Mobile Food Intake Visualization and Voice Recognize (FIVR)
Inadequate dietary intake assessment tools hamper studying relationships between diet and disease. Methods suitable for use in large and small epidemiologic studies (e.g., dietary recall, food diaries, and food frequency questionnaires) are subject to considerable inaccuracy, and more accurate methods (e.g., metabolic ward techniques, doubly-labeled water) are prohibitively costly and/or labor-intensive for use in population-based studies. A simple, inexpensive and convenient, yet valid, dietary measurement tool is needed to provide more accurate determination of dietary intake in populations.
This project is developing and testing a new assessment tool called FIVR (Food Intake Visualization and Voice Recognizer) that uses a novel combination of innovative technologies: advanced speech recognition and visualization techniques in an electronic system to automatically record and evaluate food intake. FIVR uses cell phones to capture both voice recordings and photographs of dietary intake in real-time. These dual sources of data are sent to a database server for recognition processing for real-time food recognition and portion size measurement through speech recognition and image analysis.

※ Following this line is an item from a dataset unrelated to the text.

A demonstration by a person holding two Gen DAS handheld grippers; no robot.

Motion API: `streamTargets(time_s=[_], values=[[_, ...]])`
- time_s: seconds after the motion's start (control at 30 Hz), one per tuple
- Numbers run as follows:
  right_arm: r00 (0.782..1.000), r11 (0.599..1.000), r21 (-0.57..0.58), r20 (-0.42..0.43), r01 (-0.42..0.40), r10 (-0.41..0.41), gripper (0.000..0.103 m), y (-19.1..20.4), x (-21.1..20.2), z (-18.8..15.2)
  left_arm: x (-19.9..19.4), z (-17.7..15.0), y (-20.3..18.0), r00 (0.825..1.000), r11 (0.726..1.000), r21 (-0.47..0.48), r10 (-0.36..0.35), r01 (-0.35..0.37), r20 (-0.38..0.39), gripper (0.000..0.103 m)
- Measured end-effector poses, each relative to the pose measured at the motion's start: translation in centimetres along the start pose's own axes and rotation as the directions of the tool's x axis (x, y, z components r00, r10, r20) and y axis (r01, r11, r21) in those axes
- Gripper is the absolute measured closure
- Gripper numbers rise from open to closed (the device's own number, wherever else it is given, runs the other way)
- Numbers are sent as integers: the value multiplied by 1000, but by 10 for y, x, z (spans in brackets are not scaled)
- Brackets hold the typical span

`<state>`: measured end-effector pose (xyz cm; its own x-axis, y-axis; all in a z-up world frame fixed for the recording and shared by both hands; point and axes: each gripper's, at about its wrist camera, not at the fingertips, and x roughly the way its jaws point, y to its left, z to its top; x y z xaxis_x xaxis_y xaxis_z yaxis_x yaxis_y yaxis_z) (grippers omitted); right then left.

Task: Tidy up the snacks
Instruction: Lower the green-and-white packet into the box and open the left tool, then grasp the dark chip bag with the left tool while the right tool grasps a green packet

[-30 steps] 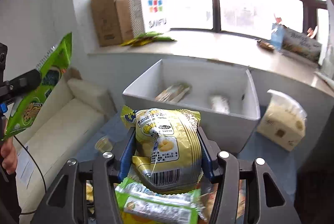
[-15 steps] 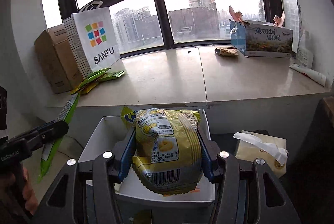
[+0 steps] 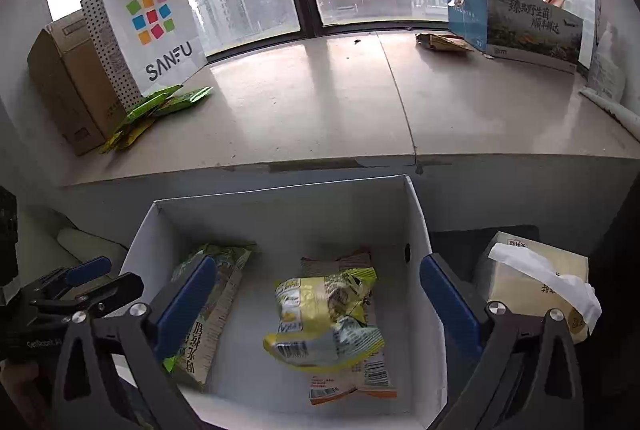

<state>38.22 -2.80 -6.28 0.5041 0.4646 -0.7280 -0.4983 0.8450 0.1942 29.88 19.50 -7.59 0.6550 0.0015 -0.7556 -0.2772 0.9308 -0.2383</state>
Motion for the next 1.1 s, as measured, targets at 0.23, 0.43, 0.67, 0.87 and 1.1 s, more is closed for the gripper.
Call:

The FIVR objectives are to fuse existing speech and image recognition techniques into a system that will recognize foods by food type and unique characteristics and determine volume by a set of photos showing an image from three angles. Each item identified will be matched to an appropriate food item within a food composition database and by automatically determining food volume nutrient intake will be computed. Researchers will view the resulting analysis through a web-based dietary analysis program.
The proposed protocol incorporates three discrete phases:
- Technology development, integration, and testing;
- Validity testing with a controlled diet (metabolic ward study); and
- Real-world utility testing.
Validity of the data collected will be judged by how closely the nutrient calculations match the known composition of the metabolic ward diets consumed and usability judged by real-world testing of the system.Currently FIVR can calculate volume on almost 200 foods with more foods being added on an ongoing basis. To quantify volume estimation accuracy, we performed a test on 14 foods in 6 food categories (breakfast foods, snack foods, lunch foods, meats, fruits, and vegetables). The test involved 101 sets of food images (each set containing 5 images), captured under different lighting variations with results compared against a ground truth measure of the food volume using water displacement. We compared our original FIVR1 system against our current improved FIVR2 system using both manual segmentation and automatic techniques. Our results were:
- Manual Comparison FIVR1: 12.66% to FIVR2: 10.46% average error
- Automatic Comparison FIVR1: 33.89% to FIVR2: 15.50% average error
After completing the current project, including the free-living validation study, Viocare plans to commercialize FIVR as a product available to researchers, clinicians, and as part of corporate wellness programs. A number of researchers have plans to use FIVR within their upcoming cohort studies. FIVR will also become a component of Viocare’s VioWell architecture, supporting clinical programs to improve an individual’s dietary behavior. FIVR has the potential to establish a method of highly accurate dietary intake assessment suitable for cost-effective use at the population level, and thereby advance crucial public health objectives.